Ian Watson, vice - president, sales and marketing, Guardian Asset Management:
"Athletes must surround themselves with expert investment knowledge in the form of accredited financial advisers who will assess their needs and create the optimal portfolio mix. Preservation of capital should be top priority for them based on the fact that most athletes start earning in their late teens/early 20s and typically slow down after age 30.
"We recommend the following portfolio mix which can be adjusted based on investment goal, risk tolerance and time horizon:
Forty per cent in long-term-investments - a mixture of fixed-investment instruments (e.g. bonds) both in local and foreign currencies, as well as some amount of prime real estate and structured notes
Thirty per cent in investments that will provide above-average returns, such as equity-based mutual funds which have been proven to outperform fixed; income over the long term.
Ten per cent in liquid investments which will provide steady income and hedge against interruption in earnings due to injury, etc.
Twenty per cent in medium-term investments, e.g. commercial paper.
"This mixture will provide both growth and diversification of risk. Any investment strategy must, however, be reviewed periodically."
3. What should they do with gifts of land, cars and bonus payments?
Dwight NEWMAN of Mayberry:
"They should definitely, keep the cars. As for the land, it should form part of your long-term investment portfolio. In terms of bonus payments, I wouldn't blow it all. I would advise them to enjoy a small percentage of it, but for the bulk of the money, I would say invest. Again, I would say put funds into bonds because while these investments might experience volatility over the lifetime of the investment, you are still getting your coupon (interest) payments every three months or every six months. Especially for someone at the beginning of their career, I would be buying an equal amount of bonds and equities to supplement the real estate that they should hold."
Ian Watson, Guardian Asset Management:
"Gifts of land, cars and bonus payments should be maintained/ developed as part of their overall investment portfolio.
"Cars will provide utility; however, since this is a depreciating asset, care should be exercised not to hold more than is necessary as maintenance can be costly. This assumes that there are no restrictions for sale on the vehicles.
4. What kind of advice should they avoid?
Dwight NEWMAN of Mayberry:
"Our world-class athletes should avoid investment schemes that promise very high returns in a very short time. It has been proven that any investment which gives a high return comes with the acceptance of high risk, which should be avoided in all cases. Although all investments come with a certain level of risk, your adviser should help in deciphering good risk from bad risk.
"Also, I would avoid going into businesses that exist in an environment of uncertainty. For example, you get into a business because of emotional or sentimental attachment to the individual who is making the proposal. It is not until later that the soundness of the business is questioned and moneys cannot be recovered."

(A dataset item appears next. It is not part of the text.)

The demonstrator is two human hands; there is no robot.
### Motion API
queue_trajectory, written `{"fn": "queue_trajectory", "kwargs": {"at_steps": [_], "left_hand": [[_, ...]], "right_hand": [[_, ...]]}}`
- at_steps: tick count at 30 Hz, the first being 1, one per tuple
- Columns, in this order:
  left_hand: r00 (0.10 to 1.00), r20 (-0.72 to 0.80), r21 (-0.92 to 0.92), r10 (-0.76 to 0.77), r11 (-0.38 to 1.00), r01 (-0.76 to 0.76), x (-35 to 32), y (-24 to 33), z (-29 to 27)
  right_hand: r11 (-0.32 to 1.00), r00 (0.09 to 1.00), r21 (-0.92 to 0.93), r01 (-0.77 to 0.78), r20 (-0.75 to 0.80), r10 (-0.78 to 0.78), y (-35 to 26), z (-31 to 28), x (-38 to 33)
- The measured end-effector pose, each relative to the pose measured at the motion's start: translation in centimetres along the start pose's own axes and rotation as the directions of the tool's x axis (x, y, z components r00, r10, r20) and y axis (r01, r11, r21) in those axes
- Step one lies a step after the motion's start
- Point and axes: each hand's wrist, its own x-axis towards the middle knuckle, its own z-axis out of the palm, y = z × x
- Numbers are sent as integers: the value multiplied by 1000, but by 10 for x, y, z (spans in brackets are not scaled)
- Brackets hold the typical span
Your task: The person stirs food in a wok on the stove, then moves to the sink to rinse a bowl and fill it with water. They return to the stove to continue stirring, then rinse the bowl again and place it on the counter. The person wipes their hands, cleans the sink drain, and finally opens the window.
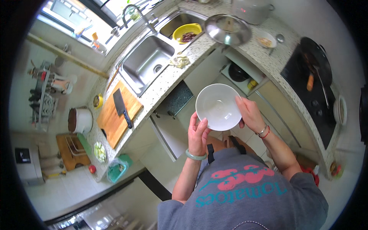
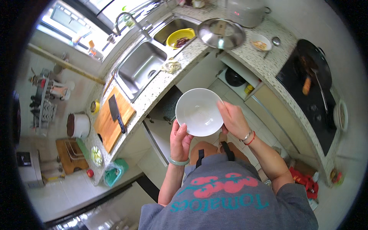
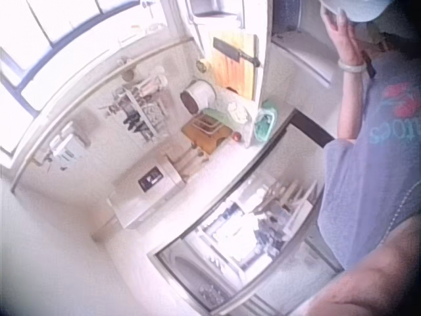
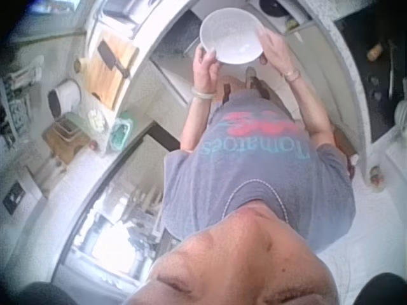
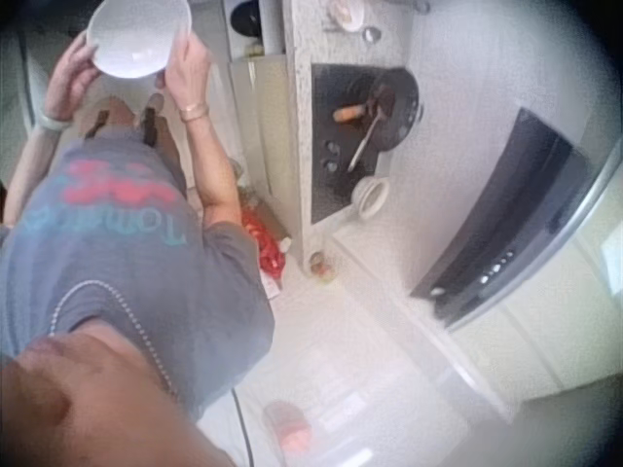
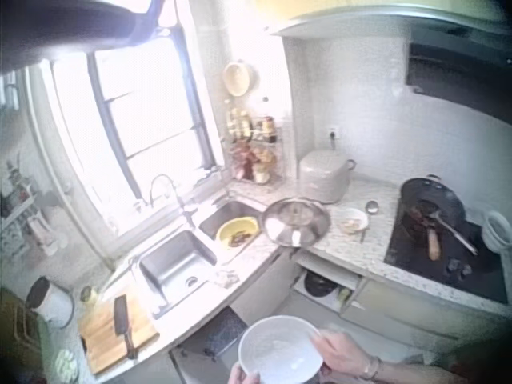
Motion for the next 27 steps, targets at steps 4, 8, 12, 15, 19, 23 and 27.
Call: {"fn": "queue_trajectory", "kwargs": {"at_steps": [4,8,12,15,19,23,27], "left_hand": [[983,-158,-82,92,991,-106,21,18,-7],[946,-286,-161,150,966,-202,50,31,-33],[912,-369,-205,181,941,-270,93,46,-68],[901,-404,-257,156,926,-275,136,61,-94],[909,-410,-264,80,943,-202,190,95,-120],[906,-421,-252,45,954,-164,237,130,-146],[893,-447,-253,53,950,-182,281,153,-168]], "right_hand": [[996,990,64,54,127,-62,-10,22,60],[988,960,125,90,253,-120,-8,61,124],[921,907,-48,386,202,-369,16,108,210],[636,815,-512,578,315,-487,33,135,277],[224,749,-780,584,411,-520,61,166,345],[226,671,-735,639,390,-631,78,150,396],[299,821,-859,416,213,-530,61,110,421]]}}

Ian Watson of Guardian Asset Management:
"Our successful athletes will tend to attract a lot of old and new acquaintances who are seeking their own gains. They influence limitless spending and partying. They take investment advice from unqualified, unscrupulous persons, which leads to depletion of their assets.
"Local investors note that athletes can feel confident in investing in local equities markets, as there are no taxes on capital gains and secondly, dividends are distributed tax free. With regard to the money and bond markets, interest is taxed at 25 per cent Locally, as well, personal income is only taxed at 25 per cent, comparing very favourably with other jurisdictions."